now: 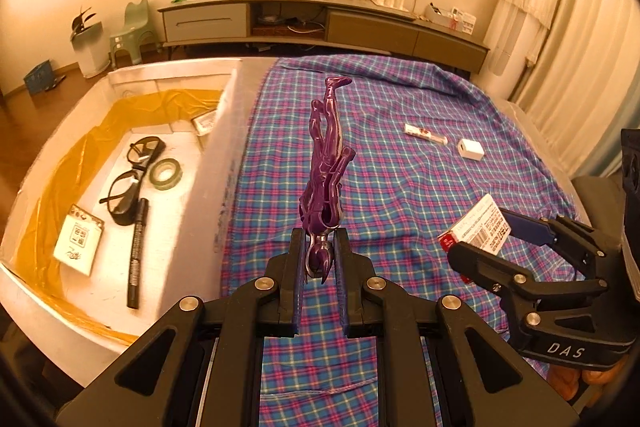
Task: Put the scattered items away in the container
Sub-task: 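Carry the purple figure and staples box together over the white box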
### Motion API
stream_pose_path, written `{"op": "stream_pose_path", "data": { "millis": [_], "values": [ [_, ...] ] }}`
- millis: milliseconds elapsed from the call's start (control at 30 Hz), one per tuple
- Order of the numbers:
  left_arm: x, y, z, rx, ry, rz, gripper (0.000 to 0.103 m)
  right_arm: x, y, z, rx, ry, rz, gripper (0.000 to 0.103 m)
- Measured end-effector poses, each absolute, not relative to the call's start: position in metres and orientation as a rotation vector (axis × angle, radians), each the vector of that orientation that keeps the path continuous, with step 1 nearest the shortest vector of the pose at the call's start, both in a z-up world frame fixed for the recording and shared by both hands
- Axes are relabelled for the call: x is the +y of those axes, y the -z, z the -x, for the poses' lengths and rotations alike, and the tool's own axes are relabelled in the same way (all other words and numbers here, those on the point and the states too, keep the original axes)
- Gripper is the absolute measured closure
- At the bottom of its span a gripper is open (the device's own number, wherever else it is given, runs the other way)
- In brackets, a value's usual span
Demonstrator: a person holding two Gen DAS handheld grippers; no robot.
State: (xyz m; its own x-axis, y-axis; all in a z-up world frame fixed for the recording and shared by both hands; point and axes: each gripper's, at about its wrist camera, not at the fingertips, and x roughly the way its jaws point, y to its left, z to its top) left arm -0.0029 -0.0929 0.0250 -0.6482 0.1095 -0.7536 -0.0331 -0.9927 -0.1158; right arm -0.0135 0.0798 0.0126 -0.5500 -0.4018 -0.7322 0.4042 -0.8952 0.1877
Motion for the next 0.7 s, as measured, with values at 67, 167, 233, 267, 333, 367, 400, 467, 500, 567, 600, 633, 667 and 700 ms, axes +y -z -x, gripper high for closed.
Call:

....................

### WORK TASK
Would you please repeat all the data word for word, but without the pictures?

### SOLUTION BELOW
now: 
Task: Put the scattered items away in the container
Sub-task: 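Carry the purple figure and staples box together over the white box
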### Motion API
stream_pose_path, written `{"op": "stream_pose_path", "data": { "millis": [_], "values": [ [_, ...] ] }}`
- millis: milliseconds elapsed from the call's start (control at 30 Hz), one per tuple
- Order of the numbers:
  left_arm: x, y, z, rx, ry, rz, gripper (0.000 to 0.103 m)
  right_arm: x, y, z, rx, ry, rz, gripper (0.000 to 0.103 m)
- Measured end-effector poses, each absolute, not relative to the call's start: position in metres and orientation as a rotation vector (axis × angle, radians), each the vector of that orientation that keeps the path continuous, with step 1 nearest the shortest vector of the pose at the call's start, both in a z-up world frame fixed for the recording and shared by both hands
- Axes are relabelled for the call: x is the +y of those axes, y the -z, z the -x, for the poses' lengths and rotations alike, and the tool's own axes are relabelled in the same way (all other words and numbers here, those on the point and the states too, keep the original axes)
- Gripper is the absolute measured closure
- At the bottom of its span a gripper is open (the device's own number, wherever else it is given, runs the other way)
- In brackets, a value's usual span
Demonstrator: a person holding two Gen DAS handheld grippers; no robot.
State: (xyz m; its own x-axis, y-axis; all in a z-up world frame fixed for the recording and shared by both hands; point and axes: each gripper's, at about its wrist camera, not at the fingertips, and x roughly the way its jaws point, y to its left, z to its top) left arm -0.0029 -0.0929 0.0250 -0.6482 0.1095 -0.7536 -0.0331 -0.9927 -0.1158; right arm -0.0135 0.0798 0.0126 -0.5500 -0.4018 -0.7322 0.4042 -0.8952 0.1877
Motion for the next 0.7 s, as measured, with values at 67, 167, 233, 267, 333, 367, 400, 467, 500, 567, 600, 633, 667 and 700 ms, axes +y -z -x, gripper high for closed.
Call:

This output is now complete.